Ketika saya tanya salah seorang panitia, mengapa kita tidak mampir ke Terusan
Suez, dia bilang tempat itu tertutup untuk umum karena merupakan pelabuhan yang
sangat penting. Jadi tidak sembarang orang bisa masuk ke sana. Betul betul
betul.
![]() |
Terusan Suez (sumber : Google) |
Camp Pertahanan Israel
Kami tiba di camp ini pukul tujuh pagi. Jam segitu
sebenarnya sangat nikmat untuk ngopi, apalagi udara saat itu juga sangat
dingin, tapi mengapa saat itu saya tidak ngopi ya? Oh iya, kan saya lagi plesir.
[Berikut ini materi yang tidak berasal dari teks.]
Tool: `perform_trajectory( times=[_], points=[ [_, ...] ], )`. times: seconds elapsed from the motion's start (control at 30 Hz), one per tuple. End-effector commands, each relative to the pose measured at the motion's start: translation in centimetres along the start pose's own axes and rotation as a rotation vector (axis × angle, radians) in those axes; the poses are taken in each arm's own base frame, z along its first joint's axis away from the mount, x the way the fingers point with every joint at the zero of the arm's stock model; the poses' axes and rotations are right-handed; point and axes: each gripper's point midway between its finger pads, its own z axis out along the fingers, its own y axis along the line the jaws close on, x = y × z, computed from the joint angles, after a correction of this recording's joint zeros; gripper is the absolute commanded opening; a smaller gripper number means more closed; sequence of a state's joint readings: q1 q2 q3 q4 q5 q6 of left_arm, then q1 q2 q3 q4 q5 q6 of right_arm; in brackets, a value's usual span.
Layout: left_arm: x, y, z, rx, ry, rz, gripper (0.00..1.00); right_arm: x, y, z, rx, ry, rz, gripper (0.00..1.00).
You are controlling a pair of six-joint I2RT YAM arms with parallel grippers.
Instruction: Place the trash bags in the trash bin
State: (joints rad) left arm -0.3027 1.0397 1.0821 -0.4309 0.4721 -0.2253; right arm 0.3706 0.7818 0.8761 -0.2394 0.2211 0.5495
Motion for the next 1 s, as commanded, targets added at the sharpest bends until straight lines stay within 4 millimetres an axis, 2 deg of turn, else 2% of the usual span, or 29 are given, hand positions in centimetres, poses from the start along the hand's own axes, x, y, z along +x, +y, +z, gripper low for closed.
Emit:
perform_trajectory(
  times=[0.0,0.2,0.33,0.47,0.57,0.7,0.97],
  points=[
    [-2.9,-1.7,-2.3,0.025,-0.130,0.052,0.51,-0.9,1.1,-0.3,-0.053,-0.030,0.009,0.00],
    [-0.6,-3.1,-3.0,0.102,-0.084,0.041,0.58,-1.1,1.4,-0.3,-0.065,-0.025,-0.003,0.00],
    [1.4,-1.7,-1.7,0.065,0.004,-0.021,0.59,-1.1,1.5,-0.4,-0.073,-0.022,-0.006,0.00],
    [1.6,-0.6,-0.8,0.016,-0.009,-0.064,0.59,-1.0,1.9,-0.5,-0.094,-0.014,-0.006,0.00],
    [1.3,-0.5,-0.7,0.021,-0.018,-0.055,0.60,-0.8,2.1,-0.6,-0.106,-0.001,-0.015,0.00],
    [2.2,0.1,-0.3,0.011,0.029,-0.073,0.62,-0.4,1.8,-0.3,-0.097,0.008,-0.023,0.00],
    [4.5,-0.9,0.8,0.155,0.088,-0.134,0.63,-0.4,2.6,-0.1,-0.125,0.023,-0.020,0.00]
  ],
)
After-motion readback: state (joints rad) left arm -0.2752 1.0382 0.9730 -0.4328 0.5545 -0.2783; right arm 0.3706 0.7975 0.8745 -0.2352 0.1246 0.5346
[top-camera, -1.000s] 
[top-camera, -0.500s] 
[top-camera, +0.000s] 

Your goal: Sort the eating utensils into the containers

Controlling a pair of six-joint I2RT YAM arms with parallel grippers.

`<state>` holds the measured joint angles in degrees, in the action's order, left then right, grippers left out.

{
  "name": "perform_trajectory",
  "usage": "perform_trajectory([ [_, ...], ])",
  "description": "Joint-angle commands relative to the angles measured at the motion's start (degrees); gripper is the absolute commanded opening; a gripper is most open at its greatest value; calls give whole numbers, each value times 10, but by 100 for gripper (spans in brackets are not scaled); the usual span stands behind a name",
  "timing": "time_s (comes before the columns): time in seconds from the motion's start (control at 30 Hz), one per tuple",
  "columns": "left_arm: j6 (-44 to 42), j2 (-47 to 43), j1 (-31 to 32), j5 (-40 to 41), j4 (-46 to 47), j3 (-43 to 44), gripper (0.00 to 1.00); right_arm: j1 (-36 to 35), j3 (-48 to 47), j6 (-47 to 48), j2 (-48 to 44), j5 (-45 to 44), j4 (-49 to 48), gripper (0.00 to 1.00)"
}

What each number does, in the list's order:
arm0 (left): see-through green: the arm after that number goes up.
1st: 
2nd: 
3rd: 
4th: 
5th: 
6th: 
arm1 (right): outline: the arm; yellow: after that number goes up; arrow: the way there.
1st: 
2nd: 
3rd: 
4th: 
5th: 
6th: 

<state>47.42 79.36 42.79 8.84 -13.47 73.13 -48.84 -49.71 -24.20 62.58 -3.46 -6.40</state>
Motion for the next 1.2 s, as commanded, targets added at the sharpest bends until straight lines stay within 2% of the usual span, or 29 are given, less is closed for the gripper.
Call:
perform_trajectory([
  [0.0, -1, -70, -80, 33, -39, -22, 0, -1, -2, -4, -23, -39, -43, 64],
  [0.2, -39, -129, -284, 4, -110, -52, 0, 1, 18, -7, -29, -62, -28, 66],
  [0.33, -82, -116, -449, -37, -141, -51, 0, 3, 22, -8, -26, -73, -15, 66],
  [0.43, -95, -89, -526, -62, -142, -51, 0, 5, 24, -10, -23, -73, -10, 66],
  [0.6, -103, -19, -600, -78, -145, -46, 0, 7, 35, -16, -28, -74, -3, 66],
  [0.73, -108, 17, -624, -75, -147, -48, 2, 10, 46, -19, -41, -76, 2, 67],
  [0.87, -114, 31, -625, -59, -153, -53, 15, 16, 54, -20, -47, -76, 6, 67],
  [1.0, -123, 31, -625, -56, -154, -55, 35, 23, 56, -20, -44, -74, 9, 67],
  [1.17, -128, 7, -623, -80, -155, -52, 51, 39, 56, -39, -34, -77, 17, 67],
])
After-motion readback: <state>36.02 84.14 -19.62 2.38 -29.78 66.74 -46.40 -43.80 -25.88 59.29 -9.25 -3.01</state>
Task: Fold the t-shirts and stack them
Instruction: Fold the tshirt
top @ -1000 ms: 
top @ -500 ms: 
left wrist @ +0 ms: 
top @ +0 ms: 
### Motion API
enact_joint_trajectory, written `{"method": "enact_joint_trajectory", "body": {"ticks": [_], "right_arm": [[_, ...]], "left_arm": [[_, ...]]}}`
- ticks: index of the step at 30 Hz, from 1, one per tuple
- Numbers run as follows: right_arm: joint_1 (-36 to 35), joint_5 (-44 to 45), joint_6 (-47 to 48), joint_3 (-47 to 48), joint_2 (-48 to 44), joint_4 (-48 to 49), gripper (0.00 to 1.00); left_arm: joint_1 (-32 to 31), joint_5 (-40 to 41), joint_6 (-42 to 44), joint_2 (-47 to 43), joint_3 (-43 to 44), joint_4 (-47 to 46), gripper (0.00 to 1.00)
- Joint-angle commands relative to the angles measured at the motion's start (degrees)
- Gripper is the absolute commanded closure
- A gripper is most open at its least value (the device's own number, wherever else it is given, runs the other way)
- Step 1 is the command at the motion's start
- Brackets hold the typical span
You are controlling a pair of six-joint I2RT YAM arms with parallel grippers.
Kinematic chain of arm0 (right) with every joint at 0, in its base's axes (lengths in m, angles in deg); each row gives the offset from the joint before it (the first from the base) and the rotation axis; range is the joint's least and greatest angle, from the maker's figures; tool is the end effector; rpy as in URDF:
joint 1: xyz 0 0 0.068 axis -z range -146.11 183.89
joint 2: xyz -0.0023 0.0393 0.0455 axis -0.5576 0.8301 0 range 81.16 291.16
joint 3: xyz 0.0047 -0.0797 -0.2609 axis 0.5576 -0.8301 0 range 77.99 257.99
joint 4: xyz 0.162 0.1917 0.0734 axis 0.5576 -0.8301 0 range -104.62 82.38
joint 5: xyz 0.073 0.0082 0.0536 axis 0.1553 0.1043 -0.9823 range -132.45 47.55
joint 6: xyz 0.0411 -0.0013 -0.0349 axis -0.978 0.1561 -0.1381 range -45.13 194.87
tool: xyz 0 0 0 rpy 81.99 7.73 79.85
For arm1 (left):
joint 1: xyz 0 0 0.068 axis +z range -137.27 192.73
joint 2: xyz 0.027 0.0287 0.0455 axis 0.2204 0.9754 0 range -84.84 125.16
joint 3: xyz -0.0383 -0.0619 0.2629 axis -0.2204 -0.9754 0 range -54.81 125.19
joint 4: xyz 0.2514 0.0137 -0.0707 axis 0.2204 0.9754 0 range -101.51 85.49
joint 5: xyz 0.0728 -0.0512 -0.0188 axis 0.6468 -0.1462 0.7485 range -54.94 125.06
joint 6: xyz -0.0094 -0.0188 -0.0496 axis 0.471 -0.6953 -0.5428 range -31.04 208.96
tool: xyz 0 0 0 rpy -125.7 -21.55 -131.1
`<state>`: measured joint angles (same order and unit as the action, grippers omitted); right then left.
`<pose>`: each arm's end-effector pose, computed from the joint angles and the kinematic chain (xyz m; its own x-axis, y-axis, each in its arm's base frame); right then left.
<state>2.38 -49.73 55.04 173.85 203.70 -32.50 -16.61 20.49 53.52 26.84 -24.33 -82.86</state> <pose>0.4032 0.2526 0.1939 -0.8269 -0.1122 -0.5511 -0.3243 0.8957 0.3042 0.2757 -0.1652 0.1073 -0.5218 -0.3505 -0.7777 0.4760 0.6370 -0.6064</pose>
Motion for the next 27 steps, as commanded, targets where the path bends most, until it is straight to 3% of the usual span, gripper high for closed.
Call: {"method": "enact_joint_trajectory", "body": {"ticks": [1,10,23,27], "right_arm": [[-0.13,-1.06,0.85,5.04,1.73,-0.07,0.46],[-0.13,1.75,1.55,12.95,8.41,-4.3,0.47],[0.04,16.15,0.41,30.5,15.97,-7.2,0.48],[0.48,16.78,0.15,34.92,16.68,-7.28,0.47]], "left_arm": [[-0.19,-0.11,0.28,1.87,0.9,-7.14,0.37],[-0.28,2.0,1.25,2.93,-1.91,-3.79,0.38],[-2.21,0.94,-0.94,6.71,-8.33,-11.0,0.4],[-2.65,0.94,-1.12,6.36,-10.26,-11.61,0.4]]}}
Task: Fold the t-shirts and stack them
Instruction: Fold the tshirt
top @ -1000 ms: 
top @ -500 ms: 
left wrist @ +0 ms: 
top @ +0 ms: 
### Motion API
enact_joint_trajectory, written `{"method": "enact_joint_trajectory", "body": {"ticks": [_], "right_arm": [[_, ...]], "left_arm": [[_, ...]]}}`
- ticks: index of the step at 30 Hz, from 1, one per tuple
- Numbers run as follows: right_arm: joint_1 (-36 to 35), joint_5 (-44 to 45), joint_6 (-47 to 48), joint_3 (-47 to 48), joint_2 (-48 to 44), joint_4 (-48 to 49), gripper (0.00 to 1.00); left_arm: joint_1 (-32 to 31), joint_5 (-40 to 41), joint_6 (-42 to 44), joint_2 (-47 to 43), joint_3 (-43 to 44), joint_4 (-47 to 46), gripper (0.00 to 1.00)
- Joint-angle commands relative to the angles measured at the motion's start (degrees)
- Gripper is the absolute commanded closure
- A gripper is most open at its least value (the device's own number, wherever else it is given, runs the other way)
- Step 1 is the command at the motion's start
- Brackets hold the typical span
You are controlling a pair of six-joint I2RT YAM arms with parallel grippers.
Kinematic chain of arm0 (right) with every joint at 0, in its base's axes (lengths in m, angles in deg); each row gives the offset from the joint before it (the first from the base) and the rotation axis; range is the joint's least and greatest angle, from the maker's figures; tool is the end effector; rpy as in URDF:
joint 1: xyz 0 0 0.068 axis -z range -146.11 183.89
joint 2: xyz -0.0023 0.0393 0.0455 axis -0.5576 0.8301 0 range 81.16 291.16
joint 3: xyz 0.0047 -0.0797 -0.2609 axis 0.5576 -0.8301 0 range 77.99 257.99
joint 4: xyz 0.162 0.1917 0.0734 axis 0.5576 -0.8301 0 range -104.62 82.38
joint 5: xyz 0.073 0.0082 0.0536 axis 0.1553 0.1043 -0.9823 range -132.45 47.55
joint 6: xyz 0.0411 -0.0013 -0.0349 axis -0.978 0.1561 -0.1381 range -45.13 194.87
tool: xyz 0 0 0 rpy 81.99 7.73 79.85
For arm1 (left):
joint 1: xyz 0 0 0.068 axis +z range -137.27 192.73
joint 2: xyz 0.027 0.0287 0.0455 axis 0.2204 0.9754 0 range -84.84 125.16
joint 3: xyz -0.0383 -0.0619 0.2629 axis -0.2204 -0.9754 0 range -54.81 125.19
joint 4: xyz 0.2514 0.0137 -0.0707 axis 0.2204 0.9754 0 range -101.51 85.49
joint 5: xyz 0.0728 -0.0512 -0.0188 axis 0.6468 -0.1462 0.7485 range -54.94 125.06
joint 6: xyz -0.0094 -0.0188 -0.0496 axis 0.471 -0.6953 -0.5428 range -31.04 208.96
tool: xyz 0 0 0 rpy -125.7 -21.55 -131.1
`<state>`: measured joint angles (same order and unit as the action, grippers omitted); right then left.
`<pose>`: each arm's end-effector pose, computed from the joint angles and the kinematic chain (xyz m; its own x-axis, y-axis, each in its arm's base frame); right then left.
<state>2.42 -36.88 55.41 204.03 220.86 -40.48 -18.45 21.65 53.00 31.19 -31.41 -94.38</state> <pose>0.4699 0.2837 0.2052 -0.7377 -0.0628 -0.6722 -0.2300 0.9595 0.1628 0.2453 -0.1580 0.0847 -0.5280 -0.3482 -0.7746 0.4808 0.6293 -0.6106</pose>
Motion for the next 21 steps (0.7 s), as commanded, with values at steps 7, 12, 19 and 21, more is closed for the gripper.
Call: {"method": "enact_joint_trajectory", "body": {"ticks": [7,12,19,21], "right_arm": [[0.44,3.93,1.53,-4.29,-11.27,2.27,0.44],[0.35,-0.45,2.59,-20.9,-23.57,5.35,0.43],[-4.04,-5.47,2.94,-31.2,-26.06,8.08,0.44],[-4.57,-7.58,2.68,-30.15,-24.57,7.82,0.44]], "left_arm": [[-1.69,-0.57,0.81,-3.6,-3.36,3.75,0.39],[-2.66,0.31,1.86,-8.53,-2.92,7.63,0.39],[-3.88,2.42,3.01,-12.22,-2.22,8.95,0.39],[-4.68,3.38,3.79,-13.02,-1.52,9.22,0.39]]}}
By the way camp ini dulunya dipakai tentara Israel untuk mempertahankan
Semenanjung Sinai dari serbuan musuh. Katanya sih aman, tapi saya yakin tempat
itu tidak aman dari serbuan nyamuk.
Entah di tahun berapa (silahkan buka Google) Mesir berhasil
merebut camp tersebut. Sekarang camp ini jadi destinasi wisata. Meski jadi
tempat rekreasi, tempat ini bukanlah tempat yang lazim karena banyak tentara
yang berjaga. Pemandu kami di camp tersebut juga seorang tentara. Sebenarnya
ada banyak hal yang diterangkan beliau, tapi karena bahasa yang dipakai adalah ‘amiyah,
mungkin hanya 10% saja yang saya pahami. Beruntung ada guide dari
Selangor yang membantu kami menerjemahkannya. Hidup Selangor!
![]() |
Camp pertahanan Israel (sumber : dokumentasi pribadi) |
Mata Air Nabi Musa
Selesai menelusuri camp Israel, bis kami bergerak
menuju ‘Uyun Musa (Mata Air Nabi Musa). Asal kamu tau, bis itu tidak bergerak
sendiri, melainkan ada supir yang mengendarai, yaitu orang Mesir asli. Tidak
perlu saya beri tau namanya siapa, karena saya juga tidak tau. Jarak dari camp
Israel menuju ‘Uyun Musa tidak terlalu jauh. Hanya dalam waktu kurang dari 20
menit kami sudah sampai di sana. Lokasi Uyun Musa berbatasan langsung dengan Terusan
Suez.
Ingatkah kamu tentang kisah ‘Uyun Musa? Bagus kalau
ingat. Ini saya tuliskan ayatnya di bawah.
وإذ استسقى موسى
لقومه فقلنا اضرب بعصاك الحجر فانفجرت منه اثنتا عشرة عينا قد علم كل أناس مشربهم كلوا
واشربوا من رزق الله ولا تعثوا في الأرض مفسدين
“Dan (ingatlah) ketika Musa memohon air untuk
kaumnya, lalu Kami berfirman: "Pukullah batu itu dengan tongkatmu".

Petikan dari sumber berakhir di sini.